> _Work instruction_
Check every line of the data for the word "basket", and copy those that have it.

> _Dataset content_

■ ■ ■ ■ ■ ■ ■

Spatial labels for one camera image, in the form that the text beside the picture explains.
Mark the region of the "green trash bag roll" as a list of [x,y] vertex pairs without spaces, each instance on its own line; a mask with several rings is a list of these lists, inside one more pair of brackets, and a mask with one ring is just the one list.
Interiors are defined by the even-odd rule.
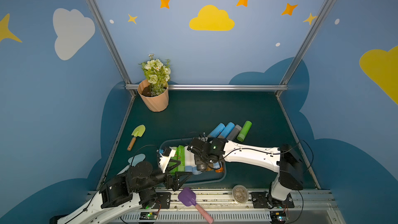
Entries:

■ ■ ■ ■ ■ ■ ■

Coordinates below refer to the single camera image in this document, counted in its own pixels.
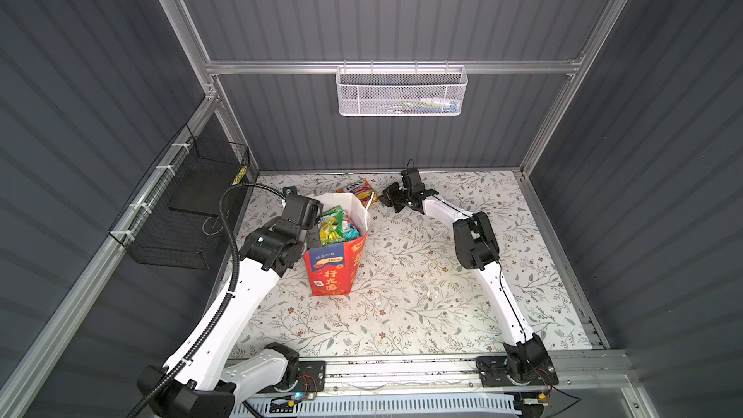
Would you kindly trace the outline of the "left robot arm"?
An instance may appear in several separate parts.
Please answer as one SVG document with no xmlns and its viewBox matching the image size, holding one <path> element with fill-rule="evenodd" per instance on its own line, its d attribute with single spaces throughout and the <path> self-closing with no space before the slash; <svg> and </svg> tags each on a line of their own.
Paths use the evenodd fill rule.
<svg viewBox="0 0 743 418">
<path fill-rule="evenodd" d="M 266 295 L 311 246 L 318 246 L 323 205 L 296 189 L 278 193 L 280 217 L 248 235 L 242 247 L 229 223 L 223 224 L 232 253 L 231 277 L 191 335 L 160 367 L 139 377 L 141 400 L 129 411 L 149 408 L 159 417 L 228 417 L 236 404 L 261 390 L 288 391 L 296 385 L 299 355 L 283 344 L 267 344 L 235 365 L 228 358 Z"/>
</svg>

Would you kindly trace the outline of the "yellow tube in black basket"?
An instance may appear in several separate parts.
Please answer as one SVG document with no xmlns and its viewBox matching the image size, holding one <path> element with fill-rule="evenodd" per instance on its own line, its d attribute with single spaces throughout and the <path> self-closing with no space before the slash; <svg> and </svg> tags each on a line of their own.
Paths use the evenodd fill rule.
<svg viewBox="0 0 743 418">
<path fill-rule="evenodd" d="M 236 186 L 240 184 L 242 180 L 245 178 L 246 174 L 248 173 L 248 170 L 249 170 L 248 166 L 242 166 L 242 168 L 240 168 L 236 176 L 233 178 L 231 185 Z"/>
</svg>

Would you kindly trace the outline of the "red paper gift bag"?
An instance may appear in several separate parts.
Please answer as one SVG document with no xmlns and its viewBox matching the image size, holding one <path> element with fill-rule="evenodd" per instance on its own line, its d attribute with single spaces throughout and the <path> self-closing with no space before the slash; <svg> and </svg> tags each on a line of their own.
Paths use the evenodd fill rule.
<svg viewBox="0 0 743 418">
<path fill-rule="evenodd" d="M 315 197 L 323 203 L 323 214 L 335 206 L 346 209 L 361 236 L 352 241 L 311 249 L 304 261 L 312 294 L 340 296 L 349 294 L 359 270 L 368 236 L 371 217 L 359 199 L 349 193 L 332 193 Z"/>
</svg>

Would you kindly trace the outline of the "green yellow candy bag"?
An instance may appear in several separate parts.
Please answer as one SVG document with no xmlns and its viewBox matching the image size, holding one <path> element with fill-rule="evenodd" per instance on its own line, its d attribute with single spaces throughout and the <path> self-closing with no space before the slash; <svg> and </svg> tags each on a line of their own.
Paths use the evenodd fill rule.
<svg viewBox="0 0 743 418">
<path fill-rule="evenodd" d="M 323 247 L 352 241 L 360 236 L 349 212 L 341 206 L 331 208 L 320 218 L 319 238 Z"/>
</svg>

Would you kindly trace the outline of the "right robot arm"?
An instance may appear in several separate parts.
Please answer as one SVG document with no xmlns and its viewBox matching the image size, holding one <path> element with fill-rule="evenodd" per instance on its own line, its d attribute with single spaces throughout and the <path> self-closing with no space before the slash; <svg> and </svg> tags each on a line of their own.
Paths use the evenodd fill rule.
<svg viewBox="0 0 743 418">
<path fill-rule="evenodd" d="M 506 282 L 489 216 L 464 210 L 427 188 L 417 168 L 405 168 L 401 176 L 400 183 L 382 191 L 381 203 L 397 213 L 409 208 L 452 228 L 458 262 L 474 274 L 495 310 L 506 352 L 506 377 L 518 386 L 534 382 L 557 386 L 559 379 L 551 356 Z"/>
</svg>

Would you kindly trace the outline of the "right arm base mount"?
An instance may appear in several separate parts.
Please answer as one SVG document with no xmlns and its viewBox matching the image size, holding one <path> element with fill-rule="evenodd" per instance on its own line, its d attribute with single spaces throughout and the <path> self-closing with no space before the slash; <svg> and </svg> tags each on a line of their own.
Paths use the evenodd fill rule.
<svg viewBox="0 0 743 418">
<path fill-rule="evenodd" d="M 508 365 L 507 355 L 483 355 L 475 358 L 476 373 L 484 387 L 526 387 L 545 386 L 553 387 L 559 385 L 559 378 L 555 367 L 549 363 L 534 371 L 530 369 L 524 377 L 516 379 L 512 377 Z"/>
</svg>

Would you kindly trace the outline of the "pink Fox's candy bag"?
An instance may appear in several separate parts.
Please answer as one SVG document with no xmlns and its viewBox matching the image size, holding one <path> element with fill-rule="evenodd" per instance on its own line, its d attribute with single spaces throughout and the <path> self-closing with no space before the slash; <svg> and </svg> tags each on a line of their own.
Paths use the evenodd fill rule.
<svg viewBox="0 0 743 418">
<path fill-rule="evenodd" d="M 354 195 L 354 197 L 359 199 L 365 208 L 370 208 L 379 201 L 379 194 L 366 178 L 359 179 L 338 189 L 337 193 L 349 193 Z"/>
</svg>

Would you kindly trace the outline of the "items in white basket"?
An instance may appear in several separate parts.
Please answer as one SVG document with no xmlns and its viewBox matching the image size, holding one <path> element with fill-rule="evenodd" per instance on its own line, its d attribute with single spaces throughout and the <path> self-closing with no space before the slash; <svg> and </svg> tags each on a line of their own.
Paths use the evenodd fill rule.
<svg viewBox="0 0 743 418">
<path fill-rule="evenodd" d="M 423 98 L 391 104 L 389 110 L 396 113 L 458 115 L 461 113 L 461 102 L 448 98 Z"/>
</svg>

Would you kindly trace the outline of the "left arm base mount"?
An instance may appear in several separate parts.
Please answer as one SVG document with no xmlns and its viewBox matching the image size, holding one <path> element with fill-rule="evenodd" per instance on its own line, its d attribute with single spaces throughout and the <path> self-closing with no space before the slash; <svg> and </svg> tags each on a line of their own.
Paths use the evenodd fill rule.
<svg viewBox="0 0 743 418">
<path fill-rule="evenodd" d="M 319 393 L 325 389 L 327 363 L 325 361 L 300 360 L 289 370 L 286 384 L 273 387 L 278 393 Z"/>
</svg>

■ ■ ■ ■ ■ ■ ■

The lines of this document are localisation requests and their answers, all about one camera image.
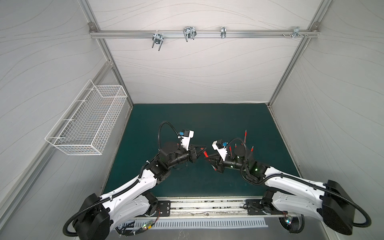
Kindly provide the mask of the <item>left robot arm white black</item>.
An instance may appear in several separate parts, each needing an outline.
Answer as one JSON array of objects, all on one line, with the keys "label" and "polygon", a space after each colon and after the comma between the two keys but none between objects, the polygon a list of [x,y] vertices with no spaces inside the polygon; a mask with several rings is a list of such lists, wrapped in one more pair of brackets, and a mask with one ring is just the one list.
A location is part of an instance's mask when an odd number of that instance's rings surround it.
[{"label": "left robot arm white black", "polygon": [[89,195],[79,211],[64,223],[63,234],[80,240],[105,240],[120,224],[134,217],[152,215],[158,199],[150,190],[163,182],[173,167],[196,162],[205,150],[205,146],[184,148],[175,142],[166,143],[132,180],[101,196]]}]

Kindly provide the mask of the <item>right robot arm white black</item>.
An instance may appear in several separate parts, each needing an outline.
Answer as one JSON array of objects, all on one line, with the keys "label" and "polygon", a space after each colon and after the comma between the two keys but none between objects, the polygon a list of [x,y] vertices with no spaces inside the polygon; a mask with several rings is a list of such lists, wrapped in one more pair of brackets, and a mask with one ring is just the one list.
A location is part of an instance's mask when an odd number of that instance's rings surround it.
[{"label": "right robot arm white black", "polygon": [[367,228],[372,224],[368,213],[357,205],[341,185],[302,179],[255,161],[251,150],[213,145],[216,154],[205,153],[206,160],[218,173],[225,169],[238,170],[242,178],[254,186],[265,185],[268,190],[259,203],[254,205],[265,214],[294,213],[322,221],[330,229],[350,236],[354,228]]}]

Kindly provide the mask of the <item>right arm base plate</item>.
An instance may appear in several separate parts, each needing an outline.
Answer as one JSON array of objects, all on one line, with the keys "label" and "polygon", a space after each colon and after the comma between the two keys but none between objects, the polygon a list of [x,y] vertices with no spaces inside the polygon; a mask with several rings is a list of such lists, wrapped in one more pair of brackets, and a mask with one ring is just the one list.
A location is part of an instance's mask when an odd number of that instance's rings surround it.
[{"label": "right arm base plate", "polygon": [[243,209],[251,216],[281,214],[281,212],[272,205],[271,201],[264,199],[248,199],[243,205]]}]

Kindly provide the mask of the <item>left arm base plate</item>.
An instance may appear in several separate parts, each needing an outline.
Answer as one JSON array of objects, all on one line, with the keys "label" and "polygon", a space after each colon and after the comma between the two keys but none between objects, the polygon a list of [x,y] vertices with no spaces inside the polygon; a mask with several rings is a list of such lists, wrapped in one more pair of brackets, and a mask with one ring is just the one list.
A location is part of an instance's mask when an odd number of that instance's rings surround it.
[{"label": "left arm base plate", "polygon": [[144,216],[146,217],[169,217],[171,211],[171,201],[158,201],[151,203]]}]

■ ■ ■ ■ ■ ■ ■

> _Solved exercise_
Would you kindly trace the outline of the "yellow tube in black basket"?
Would you kindly trace the outline of the "items in white basket"?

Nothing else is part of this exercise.